Late unavailable presence can knock a newer session out of a chatroom

I have a session logged into an ejabberd server that is a member of a chatroom.
I log in a second time with the same user/resource.

From reading: http://www.xmpp.org/rfcs/rfc3921.html#session
It seems that if a second session connects, the first session should be terminated, thus, an unavailable presence should be sent out to other chatroom members and then the second session is notified of success.

However, let's say that the first session's client is no longer listening. It's gotten itself into some kind of problem where the session is broken at its end. I've seen cases where the log prints the "Replaced session for" message up to 20 minutes after the second session has been opened and acknowledged. I assume that this is because of some kind of timeout and that the message is being sent asynchronously.

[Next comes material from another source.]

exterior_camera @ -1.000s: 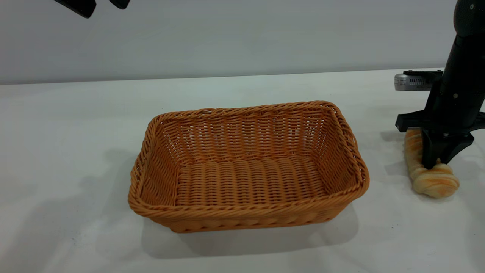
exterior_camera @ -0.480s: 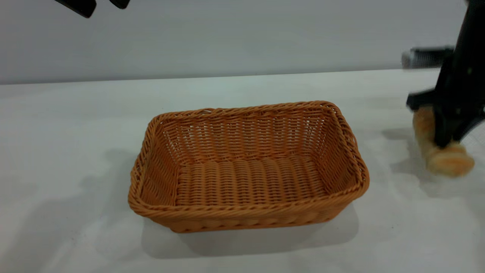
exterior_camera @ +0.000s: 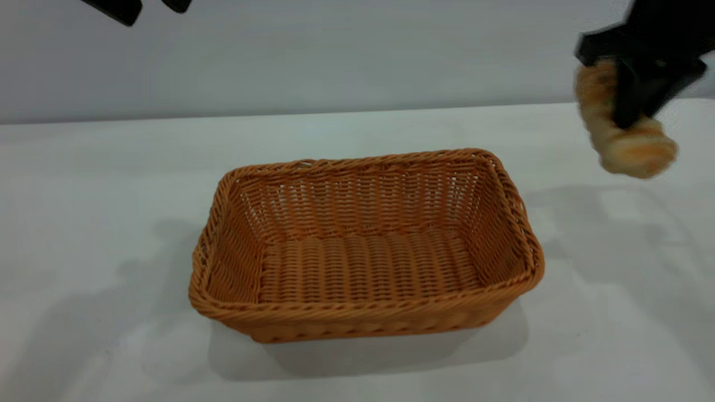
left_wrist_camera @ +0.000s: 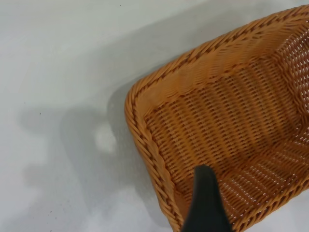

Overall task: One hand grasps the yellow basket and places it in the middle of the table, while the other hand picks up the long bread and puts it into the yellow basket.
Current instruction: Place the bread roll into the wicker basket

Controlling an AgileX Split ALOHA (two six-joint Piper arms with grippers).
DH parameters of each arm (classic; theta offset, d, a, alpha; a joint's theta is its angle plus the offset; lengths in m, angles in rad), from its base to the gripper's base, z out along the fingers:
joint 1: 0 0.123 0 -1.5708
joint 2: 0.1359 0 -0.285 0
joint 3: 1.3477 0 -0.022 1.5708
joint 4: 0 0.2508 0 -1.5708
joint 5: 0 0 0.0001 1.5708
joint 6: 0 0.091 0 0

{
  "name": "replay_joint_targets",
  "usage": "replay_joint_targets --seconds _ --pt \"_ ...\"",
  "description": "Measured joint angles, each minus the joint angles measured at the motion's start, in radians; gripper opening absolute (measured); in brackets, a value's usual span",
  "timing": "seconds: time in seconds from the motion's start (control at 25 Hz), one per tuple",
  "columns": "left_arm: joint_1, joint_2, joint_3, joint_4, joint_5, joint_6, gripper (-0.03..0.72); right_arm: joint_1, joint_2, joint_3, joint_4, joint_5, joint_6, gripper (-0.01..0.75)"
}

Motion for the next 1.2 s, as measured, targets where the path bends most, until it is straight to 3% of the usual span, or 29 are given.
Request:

The consequence of this is that my second session joins the chatroom and subsequently gets logged back out because an unavailable presence is sent to the chatroom for the now terminated first session...

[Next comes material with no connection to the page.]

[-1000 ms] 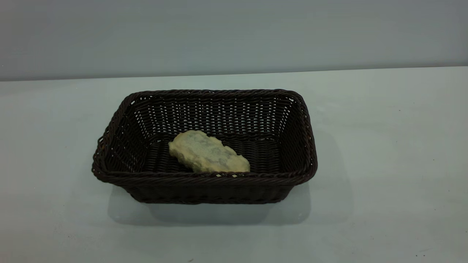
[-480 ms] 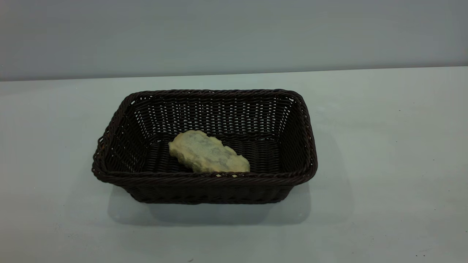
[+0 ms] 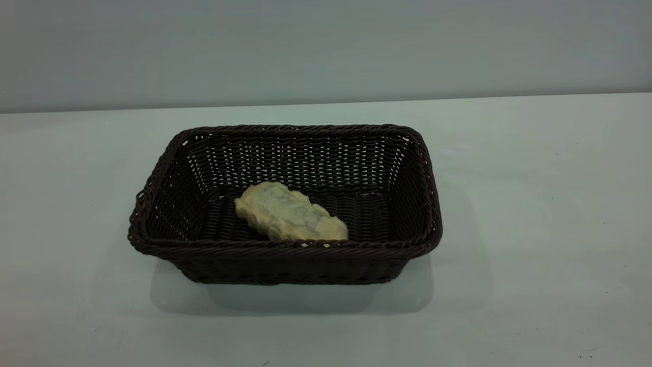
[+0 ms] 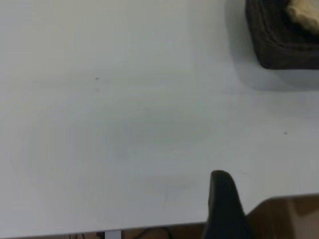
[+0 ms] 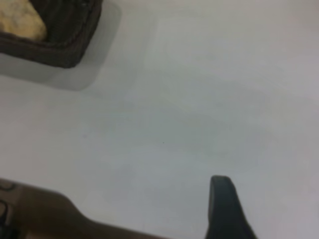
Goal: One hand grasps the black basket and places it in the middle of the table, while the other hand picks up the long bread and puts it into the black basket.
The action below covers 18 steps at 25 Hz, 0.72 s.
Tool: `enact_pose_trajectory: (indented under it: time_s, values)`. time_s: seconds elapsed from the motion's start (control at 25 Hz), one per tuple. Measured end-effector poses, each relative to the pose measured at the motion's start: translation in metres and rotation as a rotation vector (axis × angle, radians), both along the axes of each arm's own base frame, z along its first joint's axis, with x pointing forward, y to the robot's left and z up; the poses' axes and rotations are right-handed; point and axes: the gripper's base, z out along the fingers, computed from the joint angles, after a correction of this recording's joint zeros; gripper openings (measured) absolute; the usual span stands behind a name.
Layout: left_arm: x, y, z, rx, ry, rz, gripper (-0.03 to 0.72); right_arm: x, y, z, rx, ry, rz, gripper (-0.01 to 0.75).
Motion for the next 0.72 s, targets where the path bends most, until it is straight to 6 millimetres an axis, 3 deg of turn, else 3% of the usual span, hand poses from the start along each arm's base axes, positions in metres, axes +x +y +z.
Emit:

Does this seem right? Is it possible? Have I described the scenario correctly?

It seems to me that the correct way to do this would be for the unavailable presence to be sent out only if there is no session for that user signed into the chatroom at that time.

Here are the appropriate log messages

Here are the appropriate log messages for this with the port numbers highlighted.
At around 2008-10-31 10:00:00 I simulated a disconnect by dropping the network connection of the first session.
At 2008-10-31 10:21:17 my most recent session was knocked out of the chatroom it had joined:

=INFO REPORT==== 2008-10-31 09:57:54 ===
I(<0.233.0>:ejabberd_listener:112) : (#Port<0.446>) Accepted connection {{proxyipaddress},3756} -> {{serveripaddress},5222}

=INFO REPORT==== 2008-10-31 09:57:58 ===
I(<0.236.0>:extauth:73) : extauth call '["auth", "myusername", "ejabberd-service",
"mypassword"]' received data response: [0,1]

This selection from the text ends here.